Woodworking started at young age for Chris Fall

By Liz Hellmann
Staff Writer

For the procrastinators among us, it’s an accomplishment to buy a birthday present a week ahead of time, but that’s not possible for Chris Fall, 21, of Howard Lake, who spends anywhere from 100 to more than 1,000 hours handcrafting his family’s presents.

Fall has a unique talent for woodworking that started when he was only 7 years old.

“I think the reason I started was my dad used to build birdhouses in the basement. I’d see him working and I guess I was just curious,” Fall said.

Fall uses a scroll saw to make intricate and detailed designs in wood. His creations include clocks, sleighs, jewelry boxes, pictures, and more.

“I make pretty much anything and everything that I can out of wood,” Fall said. “I like doing the scroll saw work, and I like to see what the piece looks like when it’s done.”

Although Fall doesn’t know if he will ever sell his work, he enjoys giving it as presents to his family and friends.

“There are not that many people in the US that do this. Some people do sell them – the clock that I made for my sister’s wedding would go for about $9,000 to $10,000 dollars,” Fall said.

Two of his clocks have won awards at the Wright County Fair, including his first clock, which Fall made when he was only 8.

“I found some patterns and got some ideas on how to use a scroll saw, and my dad had a scroll saw, so it just sort of took off,” Fall said.

Fall started using a band saw with cookie cut outs. Now he either designs his own patterns or uses an existing one to cut the wood in the exact shape he wants with a scroll saw.

“As far as learning everything, I’ve sort of learned by myself and went where my ability could take me,” Fall said.

Fall estimates he spent about 110 to 120 hours on the first clock he made, which is on the low end of time logged for his projects.

He spent 600 to 700 hours on another larger clock, which stands about three feet tall. As far as hours spent on a picture he made for his mother Deb’s birthday; “I gave up trying to keep track,” Fall said.

“He has a talent that is not ordinary,” Deb said, who works at Midland Insurance Group in Winsted.

Fall not only puts a lot time into his projects, but also a good amount of money.

“I like to work with exotic woods, which are more expensive,” Fall said.

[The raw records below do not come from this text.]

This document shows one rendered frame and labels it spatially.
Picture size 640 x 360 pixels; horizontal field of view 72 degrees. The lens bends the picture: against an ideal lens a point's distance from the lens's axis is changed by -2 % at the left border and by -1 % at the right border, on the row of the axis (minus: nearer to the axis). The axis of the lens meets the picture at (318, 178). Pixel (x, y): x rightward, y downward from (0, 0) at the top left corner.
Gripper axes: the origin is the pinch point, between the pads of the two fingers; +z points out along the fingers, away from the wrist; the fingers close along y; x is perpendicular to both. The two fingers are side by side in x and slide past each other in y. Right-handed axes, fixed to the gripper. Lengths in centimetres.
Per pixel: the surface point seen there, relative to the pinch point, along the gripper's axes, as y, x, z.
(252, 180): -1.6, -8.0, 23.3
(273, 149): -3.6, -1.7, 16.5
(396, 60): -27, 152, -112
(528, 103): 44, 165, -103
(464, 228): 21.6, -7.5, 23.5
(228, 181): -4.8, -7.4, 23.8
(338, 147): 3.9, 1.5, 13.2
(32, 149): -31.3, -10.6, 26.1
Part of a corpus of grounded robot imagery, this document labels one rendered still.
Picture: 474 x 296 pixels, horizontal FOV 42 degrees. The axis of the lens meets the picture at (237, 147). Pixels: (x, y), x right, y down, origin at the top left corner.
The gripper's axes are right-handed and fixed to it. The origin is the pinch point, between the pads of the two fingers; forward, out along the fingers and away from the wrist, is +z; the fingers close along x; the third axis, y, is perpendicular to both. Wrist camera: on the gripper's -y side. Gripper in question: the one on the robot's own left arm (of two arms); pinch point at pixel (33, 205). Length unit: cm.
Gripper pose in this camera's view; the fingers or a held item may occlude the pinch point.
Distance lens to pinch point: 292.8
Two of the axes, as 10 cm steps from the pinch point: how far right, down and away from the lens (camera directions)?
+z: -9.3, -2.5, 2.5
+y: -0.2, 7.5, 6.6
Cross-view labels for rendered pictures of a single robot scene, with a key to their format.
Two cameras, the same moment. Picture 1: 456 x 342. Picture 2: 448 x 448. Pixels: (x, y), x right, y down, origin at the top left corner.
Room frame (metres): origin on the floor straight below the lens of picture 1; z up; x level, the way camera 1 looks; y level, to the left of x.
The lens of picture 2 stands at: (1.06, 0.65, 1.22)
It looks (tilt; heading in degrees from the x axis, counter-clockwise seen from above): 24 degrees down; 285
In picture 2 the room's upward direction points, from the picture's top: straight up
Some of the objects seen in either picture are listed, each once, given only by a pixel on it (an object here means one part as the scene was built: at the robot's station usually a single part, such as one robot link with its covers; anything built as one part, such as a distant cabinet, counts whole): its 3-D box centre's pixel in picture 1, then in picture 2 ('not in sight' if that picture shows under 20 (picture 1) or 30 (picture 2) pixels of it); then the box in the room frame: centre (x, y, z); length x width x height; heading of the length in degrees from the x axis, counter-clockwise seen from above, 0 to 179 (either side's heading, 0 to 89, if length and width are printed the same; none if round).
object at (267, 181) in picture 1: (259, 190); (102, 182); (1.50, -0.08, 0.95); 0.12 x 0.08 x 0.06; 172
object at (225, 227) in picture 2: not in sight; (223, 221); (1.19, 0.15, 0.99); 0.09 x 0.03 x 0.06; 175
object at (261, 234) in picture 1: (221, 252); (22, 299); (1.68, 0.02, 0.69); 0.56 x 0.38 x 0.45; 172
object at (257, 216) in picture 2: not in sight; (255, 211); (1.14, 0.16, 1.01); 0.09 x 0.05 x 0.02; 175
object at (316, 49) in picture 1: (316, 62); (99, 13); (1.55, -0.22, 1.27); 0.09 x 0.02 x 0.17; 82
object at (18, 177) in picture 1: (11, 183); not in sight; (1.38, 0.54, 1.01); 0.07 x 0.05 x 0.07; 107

At first, Fall bought his wood from a store in Minnetonka, until he realized he could get a better deal ordering it online.

The wood for one of his clocks cost Fall about $5,000 to $6,000. Fall likes to mix and match woods in his projects to enhance the quality and cosmetic appeal.

“For my sister’s wedding, I made a clock that used at least seven different kinds of woods. The picture that I made my mom, uses at least five,” Fall said.

The number of woods in one project, and the fact that they are exotic is exiting to Fall, because it makes them even more unique.

“It’s out of the ordinary. Most people don’t know there is purple wood and orange wood,” Fall said.

Fall estimates he has worked with at least 15 different types of wood.

As his projects got bigger, Fall discovered he needed to glue pieces of wood together to make the different floors for his clocks. However, he didn’t have the proper equipment to sand the pieces after they were glued.

“I called Dura Supreme and asked them if I could use their equipment,” Fall said. “It was very nice of them to let me come in and do it myself.”

Fall later became a master builder at the company.

But, Fall fully intends to use his talent for working with his hands in another avenue, to help people.

After graduating from Howard Lake-Waverly-Winsted High School a couple years ago, Fall began college in Willmar at Ridgewater.

He is in his second year there, and in majoring in biological science.

“The reason I want to go into biological science is I’d like to take my woodworking and apply it to something to help people out. I’d like to become a dentist or a doctor, because I’ve got the hands for surgery,” Fall said.